Mortgages: How Much Can I Borrow?

by Ben_Jailler

With the effects of the credit crunch still biting and lenders seemingly unwilling to relinquish their grip on the purse strings just yet - we look at how to determine the amount you are able to borrow for your mortgage.

What you should do first?

The first thing you should do when considering a mortgage is to prepare a detailed budget. As well as considering your income, think carefully about your outgoings as well and whether you have any existing loans or debts that you are already paying back. Items that will help you to create a budget are: payslips, P60, bank or credit card statements.

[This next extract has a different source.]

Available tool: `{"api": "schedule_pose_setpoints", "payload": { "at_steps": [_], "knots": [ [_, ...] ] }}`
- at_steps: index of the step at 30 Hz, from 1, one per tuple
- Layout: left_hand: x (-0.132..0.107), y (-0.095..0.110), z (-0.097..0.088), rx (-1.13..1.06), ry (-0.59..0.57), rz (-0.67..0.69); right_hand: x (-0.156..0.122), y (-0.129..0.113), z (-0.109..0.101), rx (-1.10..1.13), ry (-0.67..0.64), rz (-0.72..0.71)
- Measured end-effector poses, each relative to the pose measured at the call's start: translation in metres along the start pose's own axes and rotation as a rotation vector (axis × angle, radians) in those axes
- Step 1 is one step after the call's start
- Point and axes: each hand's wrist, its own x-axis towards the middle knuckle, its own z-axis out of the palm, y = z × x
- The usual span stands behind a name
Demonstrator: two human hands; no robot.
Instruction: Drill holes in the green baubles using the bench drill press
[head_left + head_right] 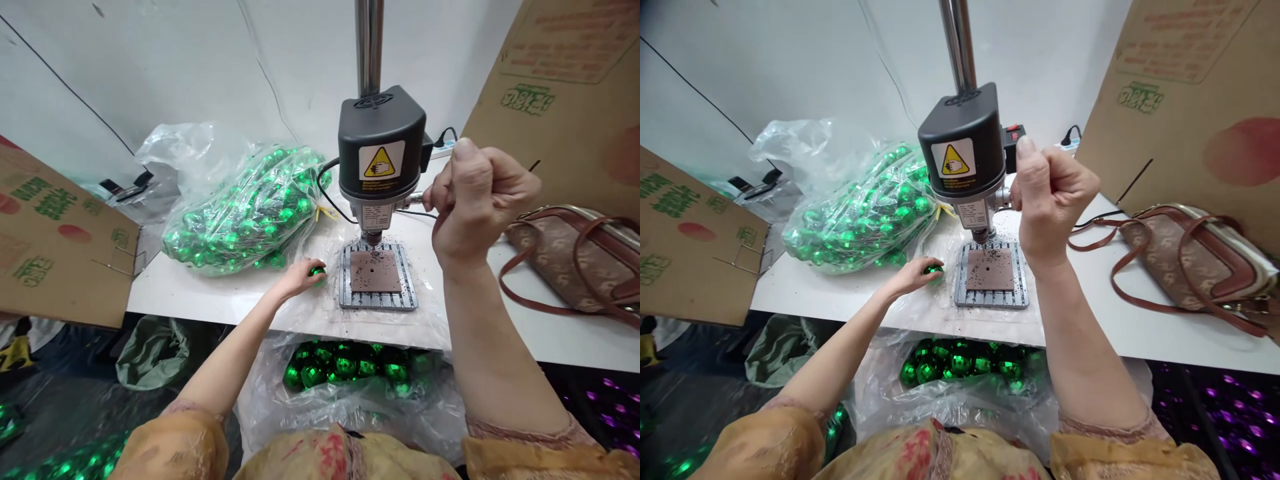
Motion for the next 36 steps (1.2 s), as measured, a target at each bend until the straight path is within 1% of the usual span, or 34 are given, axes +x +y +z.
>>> {"api": "schedule_pose_setpoints", "payload": {
  "at_steps": [1,2,3,4,5,6,7,8,9,10,12,14,17,21,23,27,30,34,36],
  "knots": [
    [0.002,-0.001,0.000,-0.055,-0.040,0.022,0.000,0.000,0.000,-0.008,-0.006,0.003],
    [0.002,-0.001,0.000,-0.110,-0.027,0.044,0.000,-0.001,0.000,-0.014,-0.011,0.004],
    [0.001,0.001,0.001,-0.176,0.038,0.054,-0.001,-0.001,0.000,-0.017,-0.015,0.005],
    [0.000,0.004,0.002,-0.272,0.137,0.052,-0.001,-0.001,0.000,-0.016,-0.016,0.004],
    [-0.002,0.009,0.004,-0.411,0.238,0.045,-0.001,-0.001,0.000,-0.011,-0.015,0.000],
    [-0.003,0.015,0.007,-0.591,0.314,0.034,-0.001,0.000,0.000,-0.007,-0.014,-0.002],
    [-0.003,0.022,0.011,-0.797,0.355,0.019,-0.001,0.000,0.000,-0.003,-0.013,-0.004],
    [-0.002,0.030,0.016,-1.001,0.355,0.001,-0.001,0.000,0.001,-0.003,-0.010,-0.009],
    [0.000,0.038,0.021,-1.178,0.328,-0.022,-0.001,0.001,0.001,-0.005,-0.007,-0.013],
    [0.003,0.046,0.028,-1.310,0.295,-0.049,-0.001,0.001,0.001,-0.010,-0.006,-0.015],
    [0.010,0.058,0.041,-1.430,0.282,-0.104,-0.001,0.000,0.001,-0.020,-0.005,-0.023],
    [0.017,0.065,0.053,-1.432,0.329,-0.114,-0.001,-0.001,0.001,-0.045,-0.009,-0.017],
    [0.027,0.071,0.065,-1.380,0.393,-0.049,-0.002,0.001,-0.001,-0.104,-0.038,-0.003],
    [0.036,0.072,0.076,-1.292,0.391,0.024,-0.003,0.006,-0.004,-0.134,-0.115,-0.047],
    [0.040,0.072,0.081,-1.234,0.399,0.041,-0.004,0.007,-0.005,-0.145,-0.101,-0.033],
    [0.046,0.073,0.087,-1.106,0.422,0.071,-0.005,0.004,-0.003,-0.149,-0.040,0.063],
    [0.049,0.074,0.089,-1.079,0.405,0.125,-0.005,0.004,-0.003,-0.212,-0.049,0.053],
    [0.047,0.074,0.089,-1.108,0.309,0.227,-0.006,0.010,-0.006,-0.335,-0.093,-0.039],
    [0.045,0.074,0.089,-1.121,0.282,0.249,-0.007,0.013,-0.008,-0.369,-0.103,-0.061]
  ]
}}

As a mortgage is a long term commitment, so you should take the time to think about your future plans and how they could impact on your mortgage. Do you have long-term job security? Are you on a set career path? Do you plan on starting a family? How would it affect your repayments if one of you lost your income? All these things could have a potential impact on your ability to repay your mortgage.

Once you have created your budget you should be in a position to establish how much you can afford to borrow. A ballpark figure to bear in mind is that your mortgage should not amount to more than 40% of your total earnings.

Salary

Of course, the amount you can borrow does tend to vary from lender to lender. However, industry standard multipliers tend to be in the region of 3 or 4 times your salary. If you combine your salary with a friend or partner then you could always borrow more by getting your mortgage based on joint income.

If you are self-employed then you would usually have to provide trading accounts going back at least 3 years in order to establish your earnings. Alternatively, you might consider a guarantor mortgage whereby a parent, relative or friend effectively guarantees your mortgage in the event that you fail to make your repayments.

Remember that affordability is sometimes more important than just trebling your salary when it comes to deciding how much to borrow – especially in today’s climate – and this is why it is important to prepare a detailed budget first.

Deposits

Typically, your mortgage will only cover a percentage of the cost of the house that you wish to buy - usually around 75% of its total value. There are still some lenders offering 100% mortgages, but the higher interest rates associated with these tend to make them prohibitive to many first-time buyers.

You will be expected to make up any shortfall in the form of a deposit, so it is always a good idea to save as much as you can. The more you can save, the better, as it means that you are more likely to get a lower rate of interest. Also you will be reducing the chance of falling into negative equity should the value of your house fall below the price you paid for it when it comes time to sell it.

Other costs

When preparing your budget for your mortgage, it is important to remember that there are other costs associated with buying a house. Things like valuation fees, surveys, legal fees and stamp duties all have to be considered, which can be taken care of by either borrowing more or paying for them with your savings.

You should also take into account that owning a house costs money in terms of repairs, maintenance etc. Overstretch your finances by borrowing too much and you may well find yourself unable to meet your running costs.